Records from a data source:
• • • • • • •

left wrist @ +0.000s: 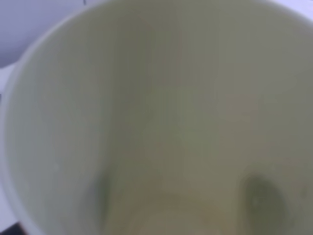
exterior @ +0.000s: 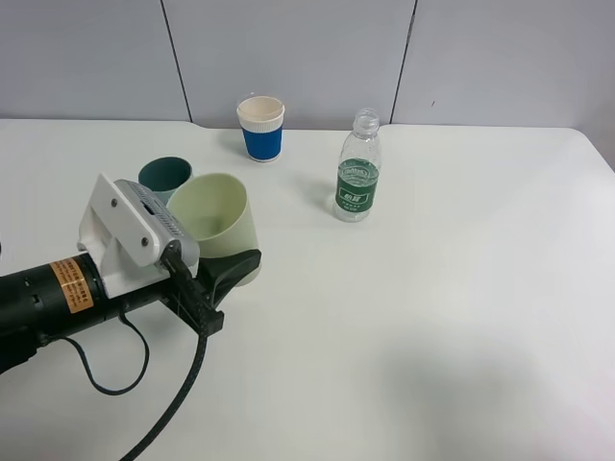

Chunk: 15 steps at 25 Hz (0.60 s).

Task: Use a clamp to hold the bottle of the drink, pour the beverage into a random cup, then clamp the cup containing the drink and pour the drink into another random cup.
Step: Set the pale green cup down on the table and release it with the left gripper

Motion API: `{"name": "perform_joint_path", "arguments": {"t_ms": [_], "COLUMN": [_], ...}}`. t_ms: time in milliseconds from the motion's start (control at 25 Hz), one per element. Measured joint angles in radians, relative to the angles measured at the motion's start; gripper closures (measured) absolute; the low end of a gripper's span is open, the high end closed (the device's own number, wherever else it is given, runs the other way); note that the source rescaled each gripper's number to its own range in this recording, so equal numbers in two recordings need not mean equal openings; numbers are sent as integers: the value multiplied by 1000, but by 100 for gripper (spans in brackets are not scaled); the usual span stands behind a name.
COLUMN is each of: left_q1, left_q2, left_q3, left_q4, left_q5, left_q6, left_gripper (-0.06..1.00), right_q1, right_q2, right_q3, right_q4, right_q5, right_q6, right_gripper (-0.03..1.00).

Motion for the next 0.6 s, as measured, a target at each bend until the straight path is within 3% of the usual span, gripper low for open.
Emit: {"name": "perform_joint_path", "arguments": {"t_ms": [600], "left_q1": [88], "left_q2": [164], "left_q3": [-71], "left_q4": [-27], "left_q5": [8], "left_q6": [19], "left_gripper": [89], "right_q1": [0], "right_q2": [0], "right_q3": [0], "right_q4": [0], "right_q5": [0], "right_q6": [0], "right_gripper": [-3]}}
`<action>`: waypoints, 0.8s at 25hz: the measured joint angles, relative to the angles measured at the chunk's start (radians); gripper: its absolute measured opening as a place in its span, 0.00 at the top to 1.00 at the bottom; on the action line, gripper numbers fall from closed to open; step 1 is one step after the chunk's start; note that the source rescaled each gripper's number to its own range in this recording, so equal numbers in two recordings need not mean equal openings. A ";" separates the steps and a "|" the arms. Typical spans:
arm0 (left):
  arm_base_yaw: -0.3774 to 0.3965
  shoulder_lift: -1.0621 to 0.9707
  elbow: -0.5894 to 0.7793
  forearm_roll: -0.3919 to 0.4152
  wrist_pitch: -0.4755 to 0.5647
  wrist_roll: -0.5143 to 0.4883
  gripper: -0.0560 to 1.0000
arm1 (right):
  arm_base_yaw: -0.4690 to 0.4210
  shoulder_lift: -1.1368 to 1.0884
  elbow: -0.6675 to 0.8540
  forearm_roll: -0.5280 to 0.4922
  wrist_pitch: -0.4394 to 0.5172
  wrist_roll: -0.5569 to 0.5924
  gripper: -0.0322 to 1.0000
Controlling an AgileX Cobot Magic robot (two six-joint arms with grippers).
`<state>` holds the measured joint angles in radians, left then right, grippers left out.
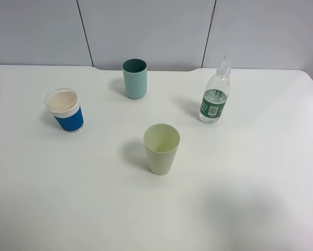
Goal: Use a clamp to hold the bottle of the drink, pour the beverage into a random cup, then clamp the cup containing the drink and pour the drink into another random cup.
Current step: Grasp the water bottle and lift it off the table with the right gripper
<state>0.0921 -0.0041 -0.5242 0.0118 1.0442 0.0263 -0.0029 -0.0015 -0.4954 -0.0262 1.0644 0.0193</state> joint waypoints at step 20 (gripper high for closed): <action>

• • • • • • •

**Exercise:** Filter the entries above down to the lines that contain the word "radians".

**Task solution:**
Motion API: `{"name": "perform_joint_path", "arguments": {"t_ms": [_], "COLUMN": [_], ...}}`. t_ms: time in milliseconds from the motion's start (control at 25 Hz), one per element. Measured joint angles in radians, relative to the angles measured at the motion's start; gripper closures (measured) absolute; the low end of a gripper's span is open, the high end closed (the device's own number, wherever else it is given, runs the other way); note that the source rescaled each gripper's number to its own range in this recording, so equal numbers in two recordings need not mean equal openings; numbers are sent as integers: the value multiplied by 1000, but by 100 for gripper (spans in brackets are not scaled); the usual span stands behind a name.
`<action>`: waypoints, 0.8s at 25hz: the measured joint angles, relative to the angles measured at the chunk's start (radians); gripper: its absolute measured opening as a place in its span, 0.00 at the top to 1.00 at the bottom; on the action line, gripper numbers fall from closed to open; step 1 is one step after the chunk's start; note that the source rescaled each gripper's number to its own range in this recording, so equal numbers in two recordings need not mean equal openings. A ";" separates the steps and a "|" the arms. Typical spans:
`<state>` holds the measured joint angles in radians, left then right, grippers left out.

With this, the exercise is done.